Data extracted from a collection
<<<<

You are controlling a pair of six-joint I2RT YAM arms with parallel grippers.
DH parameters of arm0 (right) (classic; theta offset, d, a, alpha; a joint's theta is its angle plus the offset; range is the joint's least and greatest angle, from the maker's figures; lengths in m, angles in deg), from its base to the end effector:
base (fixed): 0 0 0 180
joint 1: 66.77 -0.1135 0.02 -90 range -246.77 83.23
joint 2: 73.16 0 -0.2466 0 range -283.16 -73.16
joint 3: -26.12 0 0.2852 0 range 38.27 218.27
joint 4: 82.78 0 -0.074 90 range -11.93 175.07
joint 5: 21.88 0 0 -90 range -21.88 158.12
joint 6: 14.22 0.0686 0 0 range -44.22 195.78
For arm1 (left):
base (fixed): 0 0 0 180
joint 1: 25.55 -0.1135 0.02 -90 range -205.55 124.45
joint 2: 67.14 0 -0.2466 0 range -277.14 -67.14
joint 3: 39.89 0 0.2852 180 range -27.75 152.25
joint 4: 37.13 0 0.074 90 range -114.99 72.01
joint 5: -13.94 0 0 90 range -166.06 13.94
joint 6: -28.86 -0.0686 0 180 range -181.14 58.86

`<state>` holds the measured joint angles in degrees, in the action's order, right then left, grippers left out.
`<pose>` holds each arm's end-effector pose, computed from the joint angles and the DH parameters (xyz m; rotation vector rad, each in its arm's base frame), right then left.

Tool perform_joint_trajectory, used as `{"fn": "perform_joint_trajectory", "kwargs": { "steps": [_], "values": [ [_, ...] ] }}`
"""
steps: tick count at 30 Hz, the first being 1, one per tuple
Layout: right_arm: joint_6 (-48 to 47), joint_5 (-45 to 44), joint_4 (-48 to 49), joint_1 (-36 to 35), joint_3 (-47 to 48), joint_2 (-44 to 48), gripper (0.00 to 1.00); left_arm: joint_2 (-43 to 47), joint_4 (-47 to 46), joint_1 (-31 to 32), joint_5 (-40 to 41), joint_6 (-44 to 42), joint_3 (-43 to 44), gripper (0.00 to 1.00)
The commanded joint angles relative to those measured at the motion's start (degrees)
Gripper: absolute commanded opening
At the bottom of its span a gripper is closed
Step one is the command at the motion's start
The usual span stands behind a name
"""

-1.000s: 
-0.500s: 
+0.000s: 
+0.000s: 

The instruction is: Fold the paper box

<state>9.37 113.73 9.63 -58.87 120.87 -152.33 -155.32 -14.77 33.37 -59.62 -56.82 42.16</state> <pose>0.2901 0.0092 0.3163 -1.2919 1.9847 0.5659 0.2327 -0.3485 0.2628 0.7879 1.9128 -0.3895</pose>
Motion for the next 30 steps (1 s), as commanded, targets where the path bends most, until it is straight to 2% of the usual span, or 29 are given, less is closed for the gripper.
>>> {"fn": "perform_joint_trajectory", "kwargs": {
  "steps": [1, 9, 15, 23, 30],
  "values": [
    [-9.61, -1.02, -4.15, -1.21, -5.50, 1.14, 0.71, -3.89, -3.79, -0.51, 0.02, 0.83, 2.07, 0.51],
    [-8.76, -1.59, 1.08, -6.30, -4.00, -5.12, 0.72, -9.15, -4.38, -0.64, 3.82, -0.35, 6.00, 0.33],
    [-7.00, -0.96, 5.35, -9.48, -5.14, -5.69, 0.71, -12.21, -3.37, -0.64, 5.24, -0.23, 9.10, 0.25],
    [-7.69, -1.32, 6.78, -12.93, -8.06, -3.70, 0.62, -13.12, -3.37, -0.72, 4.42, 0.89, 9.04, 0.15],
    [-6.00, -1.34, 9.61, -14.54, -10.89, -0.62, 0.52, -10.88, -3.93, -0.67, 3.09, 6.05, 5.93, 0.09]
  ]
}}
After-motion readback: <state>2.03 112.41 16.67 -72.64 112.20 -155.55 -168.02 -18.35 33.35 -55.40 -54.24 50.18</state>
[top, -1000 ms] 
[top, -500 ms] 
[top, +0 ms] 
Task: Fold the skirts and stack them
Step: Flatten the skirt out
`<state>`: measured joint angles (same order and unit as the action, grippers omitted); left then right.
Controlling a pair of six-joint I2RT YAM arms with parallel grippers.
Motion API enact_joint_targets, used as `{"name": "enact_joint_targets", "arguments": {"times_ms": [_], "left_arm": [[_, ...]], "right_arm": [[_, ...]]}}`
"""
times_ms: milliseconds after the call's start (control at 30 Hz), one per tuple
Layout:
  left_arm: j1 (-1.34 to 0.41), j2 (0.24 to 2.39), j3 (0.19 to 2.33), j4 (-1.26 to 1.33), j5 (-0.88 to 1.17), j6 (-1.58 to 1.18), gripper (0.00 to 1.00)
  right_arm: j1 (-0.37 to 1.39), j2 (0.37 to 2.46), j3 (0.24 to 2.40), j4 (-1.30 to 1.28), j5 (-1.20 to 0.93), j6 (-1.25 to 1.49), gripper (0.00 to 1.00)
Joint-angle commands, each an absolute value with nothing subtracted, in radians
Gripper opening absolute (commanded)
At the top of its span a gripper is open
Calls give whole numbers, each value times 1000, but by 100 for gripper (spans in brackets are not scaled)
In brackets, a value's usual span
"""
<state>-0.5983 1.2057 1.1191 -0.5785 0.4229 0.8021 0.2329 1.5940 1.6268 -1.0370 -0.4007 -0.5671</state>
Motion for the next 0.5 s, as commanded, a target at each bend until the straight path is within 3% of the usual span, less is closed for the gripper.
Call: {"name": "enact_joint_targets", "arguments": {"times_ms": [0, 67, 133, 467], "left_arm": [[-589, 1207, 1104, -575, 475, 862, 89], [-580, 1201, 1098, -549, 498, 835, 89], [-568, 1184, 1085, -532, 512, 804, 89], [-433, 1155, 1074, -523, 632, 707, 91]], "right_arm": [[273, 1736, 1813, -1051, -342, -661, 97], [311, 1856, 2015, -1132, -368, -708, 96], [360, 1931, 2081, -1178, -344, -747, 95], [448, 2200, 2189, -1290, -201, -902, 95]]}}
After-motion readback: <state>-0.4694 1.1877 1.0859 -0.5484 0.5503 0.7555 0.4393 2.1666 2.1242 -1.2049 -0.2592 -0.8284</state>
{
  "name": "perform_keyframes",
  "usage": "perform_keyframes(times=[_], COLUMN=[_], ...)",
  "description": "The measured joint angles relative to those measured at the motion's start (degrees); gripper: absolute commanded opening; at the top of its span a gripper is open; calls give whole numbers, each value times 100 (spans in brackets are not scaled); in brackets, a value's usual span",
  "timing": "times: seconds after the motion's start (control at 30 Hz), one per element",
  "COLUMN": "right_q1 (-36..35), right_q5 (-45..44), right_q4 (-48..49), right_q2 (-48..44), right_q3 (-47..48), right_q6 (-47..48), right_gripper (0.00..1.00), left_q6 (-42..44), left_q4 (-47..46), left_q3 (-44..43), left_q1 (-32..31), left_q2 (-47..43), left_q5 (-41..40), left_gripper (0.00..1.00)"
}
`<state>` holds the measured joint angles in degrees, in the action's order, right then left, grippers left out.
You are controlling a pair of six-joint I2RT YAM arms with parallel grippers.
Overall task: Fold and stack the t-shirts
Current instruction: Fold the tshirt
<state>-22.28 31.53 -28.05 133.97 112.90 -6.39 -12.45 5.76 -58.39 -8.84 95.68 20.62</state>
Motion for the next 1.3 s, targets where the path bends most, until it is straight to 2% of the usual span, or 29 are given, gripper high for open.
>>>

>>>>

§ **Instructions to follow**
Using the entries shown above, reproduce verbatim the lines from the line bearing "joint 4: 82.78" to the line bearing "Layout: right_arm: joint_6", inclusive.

§ **Response to this task**
joint 4: 82.78 0 -0.074 90 range -11.93 175.07
joint 5: 21.88 0 0 -90 range -21.88 158.12
joint 6: 14.22 0.0686 0 0 range -44.22 195.78
For arm1 (left):
base (fixed): 0 0 0 180
joint 1: 25.55 -0.1135 0.02 -90 range -205.55 124.45
joint 2: 67.14 0 -0.2466 0 range -277.14 -67.14
joint 3: 39.89 0 0.2852 180 range -27.75 152.25
joint 4: 37.13 0 0.074 90 range -114.99 72.01
joint 5: -13.94 0 0 90 range -166.06 13.94
joint 6: -28.86 -0.0686 0 180 range -181.14 58.86

`<state>` holds the measured joint angles in degrees, in the action's order, right then left, grippers left out.
`<pose>` holds each arm's end-effector pose, computed from the joint angles and the DH parameters (xyz m; rotation vector rad, each in its arm's base frame), right then left.

Tool perform_joint_trajectory, used as `{"fn": "perform_joint_trajectory", "kwargs": { "steps": [_], "values": [ [_, ...] ] }}`
"""
steps: tick count at 30 Hz, the first being 1, one per tuple
Layout: right_arm: joint_6 (-48 to 47), joint_5 (-45 to 44), joint_4 (-48 to 49), joint_1 (-36 to 35), joint_3 (-47 to 48), joint_2 (-44 to 48), gripper (0.00 to 1.00); left_arm: joint_2 (-43 to 47), joint_4 (-47 to 46), joint_1 (-31 to 32), joint_5 (-40 to 41), joint_6 (-44 to 42), joint_3 (-43 to 44), gripper (0.00 to 1.00)

That makes the output complete.